I know someone who has a 38sp with the titanium snub barrel revolver . Being so light it has a stronger recoil and also has a long trigger pull like a keltec. It is ok for a backup gut gun but any accuracy is just not happening after about 8 ft. But on a good note is is very small and light. Would hardly notice it when carrying.


----------



## byrddog (Aug 3, 2009)

Jake, Aidan killed a deer Sunday afternoon with a model 7 Rem 7.08 and he had no trouble at 6 years old. Ill see you at Thanksgiving dinner!!


----------



## kaferhaus (Oct 8, 2009)

> If longer is better, why isn't everyone shooting 30 inch barrels or longer barrels, like in the civil war?


In long range bench rest they are.... 28-30" barrels are the norm.

The accuracy issues with many of these short barreled "compact" rifles isnt' the length of the barrel it's the weight... they're skinny whippy barrels that just don't have good harmonics.

however, what is the mfg to do? you want compact and light..... you can't have compact and light and have a heavy stiff barrel that has good harmonics for great accuracy.

Many 'mountain" rifles have the same issue.... you want to save weight then shorter skinny barrels are the easiest way to get there.

Most deer hunting in these parts is at relatively short range. If you can find a load that gets you 1.5-2" 3 shot groups, you've got a bonafide deer killing machine. you should be able to get that with a little testing even out of a compact rifle.

I shoot both short and long range benchrest..... every short range rifle I own has a 19.75" barrel on it but it's 1.25" in diameter all the way to the muzzle. Every long range barrel is 28" long, 1.25" at the breech and .9 at the muzzle. these rifles all weigh between 16 and 25lbs....


----------



## Keith (Oct 4, 2007)

I have a Ruger compact in 7mm-08. It has very little recoil and is as accurate as any other rifle I have.


----------



## cain (Aug 24, 2009)

well if it shoots a .5 group at 100 yards or a 3in group at 100 yards,if the kid is shooting deer it dont matter,unless he is shooting dogs at 600 yards or somethin...just sayin


----------



## Joraca (Dec 29, 2007)

kaferhaus said:


> <snip>
> I shoot both short and long range benchrest..... every short range rifle I own has a 19.75" barrel on it but it's 1.25" in diameter all the way to the muzzle. Every long range barrel is 28" long, 1.25" at the breech and .9 at the muzzle. these rifles all weigh between 16 and 25lbs....

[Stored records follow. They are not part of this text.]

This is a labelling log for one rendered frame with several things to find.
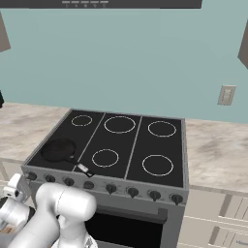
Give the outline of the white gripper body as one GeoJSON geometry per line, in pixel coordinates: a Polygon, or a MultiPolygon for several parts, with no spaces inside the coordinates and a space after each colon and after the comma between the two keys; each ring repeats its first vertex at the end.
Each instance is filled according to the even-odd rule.
{"type": "Polygon", "coordinates": [[[26,202],[31,196],[31,190],[22,174],[15,173],[3,189],[5,197],[13,198],[18,202],[26,202]]]}

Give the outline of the grey stove with black hob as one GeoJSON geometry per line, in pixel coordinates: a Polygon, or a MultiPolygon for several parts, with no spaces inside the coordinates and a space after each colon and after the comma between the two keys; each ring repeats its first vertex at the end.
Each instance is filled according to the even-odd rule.
{"type": "Polygon", "coordinates": [[[141,116],[125,113],[83,109],[69,110],[22,164],[28,172],[37,174],[29,180],[33,192],[46,183],[47,174],[55,183],[64,184],[70,177],[73,186],[95,196],[97,204],[133,210],[168,211],[163,225],[160,248],[176,248],[185,206],[189,194],[189,177],[186,150],[186,127],[182,118],[141,116]],[[77,166],[61,161],[52,163],[42,155],[42,147],[50,140],[70,139],[76,146],[75,158],[94,175],[87,177],[77,166]],[[84,189],[91,181],[95,187],[84,189]],[[106,190],[114,184],[117,190],[111,195],[106,190]],[[129,188],[139,194],[132,198],[129,188]],[[150,191],[161,198],[154,201],[150,191]],[[176,205],[171,195],[178,194],[183,202],[176,205]]]}

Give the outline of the beige cupboard front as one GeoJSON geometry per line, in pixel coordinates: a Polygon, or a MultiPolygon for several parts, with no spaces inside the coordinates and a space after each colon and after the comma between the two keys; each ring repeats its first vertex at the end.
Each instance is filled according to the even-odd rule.
{"type": "Polygon", "coordinates": [[[0,159],[0,185],[6,185],[15,173],[22,173],[20,161],[0,159]]]}

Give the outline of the black frying pan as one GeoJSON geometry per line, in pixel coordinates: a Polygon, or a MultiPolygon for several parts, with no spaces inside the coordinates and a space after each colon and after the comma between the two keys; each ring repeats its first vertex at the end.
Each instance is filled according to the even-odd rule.
{"type": "Polygon", "coordinates": [[[41,155],[46,161],[52,163],[67,161],[77,166],[87,177],[92,177],[94,172],[75,158],[76,149],[77,146],[71,139],[55,139],[42,147],[41,155]]]}

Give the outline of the black glass oven door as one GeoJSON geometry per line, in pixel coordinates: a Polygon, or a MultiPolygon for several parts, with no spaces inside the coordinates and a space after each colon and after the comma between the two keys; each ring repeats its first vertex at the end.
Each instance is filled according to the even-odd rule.
{"type": "Polygon", "coordinates": [[[85,226],[98,248],[160,248],[162,224],[96,213],[85,226]]]}

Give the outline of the beige drawer front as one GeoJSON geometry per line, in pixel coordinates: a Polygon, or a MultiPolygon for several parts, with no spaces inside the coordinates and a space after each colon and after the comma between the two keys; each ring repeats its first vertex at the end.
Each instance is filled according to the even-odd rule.
{"type": "MultiPolygon", "coordinates": [[[[230,194],[191,190],[185,214],[190,217],[215,220],[221,217],[219,212],[226,195],[230,194]]],[[[248,197],[232,195],[226,216],[222,218],[248,222],[248,197]]]]}
{"type": "Polygon", "coordinates": [[[248,227],[185,217],[177,248],[248,248],[248,227]],[[214,227],[220,227],[216,246],[208,244],[214,227]]]}

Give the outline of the dark grey range hood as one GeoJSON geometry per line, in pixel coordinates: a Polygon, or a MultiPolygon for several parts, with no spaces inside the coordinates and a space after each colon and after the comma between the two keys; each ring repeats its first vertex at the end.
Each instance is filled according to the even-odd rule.
{"type": "Polygon", "coordinates": [[[0,9],[200,9],[202,0],[0,0],[0,9]]]}

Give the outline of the brown wall cupboard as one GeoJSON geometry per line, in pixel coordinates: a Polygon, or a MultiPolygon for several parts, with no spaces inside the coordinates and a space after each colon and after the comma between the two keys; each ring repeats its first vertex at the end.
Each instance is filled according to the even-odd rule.
{"type": "Polygon", "coordinates": [[[240,62],[248,69],[248,31],[244,32],[238,58],[240,62]]]}
{"type": "Polygon", "coordinates": [[[11,48],[10,41],[8,38],[5,23],[0,13],[0,52],[6,51],[11,48]]]}

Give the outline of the beige wall socket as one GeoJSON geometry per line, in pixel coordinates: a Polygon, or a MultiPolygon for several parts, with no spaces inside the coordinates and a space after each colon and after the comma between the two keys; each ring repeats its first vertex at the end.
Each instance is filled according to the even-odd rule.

Thanks for the elaboration.

I assume that the short-range barrels are 19.75 inches for a reason. Are they more accurate (than the 28 inch barrels) or is it a rules requirement?

Joraca


----------



## K-Bill (May 14, 2009)

surprised the rate of twist has not been brought up at all. you can have a 30" barrell with one rate and and a 16" with another and it's very possible the shorter barrell with more twist will shoot better. we may be getting way too far off point there, but something to think about.


----------



## huntnflorida (May 24, 2008)

Scully and Byrd, if you get a chance give me an overall length of those rifles please!!
Thanks for all the input!!


----------



## kaferhaus (Oct 8, 2009)

Joraca said:


> Thanks for the elaboration.
> 
> I assume that the short-range barrels are 19.75 inches for a reason. Are they more accurate (than the 28 inch barrels) or is it a rules requirement?
> 
> Joraca


Weight is the primary reason... there's a weight limit in most classes. The other is a bit more complicated... that length with a straight tube barrel has shown the best harmonics with the velocities that we use for short range BR.

Barrels move in pretty much a circular manner when fired... the idea is to have the bullet exit the barrel at the same exact point of that motion every time.

Tailoring your load is pretty much trying to find the velocity that aids that.

Most barrels will have 2 or more "nodes" or different velocities that cause that to happen.... we usually try to find the fastest one (wind) that doesn't kill brass too quickly and stick with it. 

And it gets more complicated from there..

So you can see where a short skinny barrel is very counter productive to accuracy. The harmonics at the muzzle will be all over the place and even with much experimentation it's doubtful that you'd ever find a load that would compare favorably to a heavier stiffer barrel.

Long Range is a different story as velocity becomes a paramount concern, thus the longer but still very heavy barrels (although tapered.... again for weight rules)

Time to target is of extreme importance for 600 and 1,000 yd competition. The longer the wind has to play it's foul tricks on you the worse off you are. Very long heavy bullets are the norm for their ballistic coefficient and wind bucking abilities.

But for deer hunting.... LOL who cares? Most of these carbines will shoot 2" groups or so, some a little better with good ammo. That's plenty for a deer getter.


----------



## byrddog (Aug 3, 2009)

huntnflorida said:


> Scully and Byrd, if you get a chance give me an overall length of those rifles please!!
> Thanks for all the input!!


38 1/4" 20" barrel on the model 7 rem but you can change the stock out when he gets older.


----------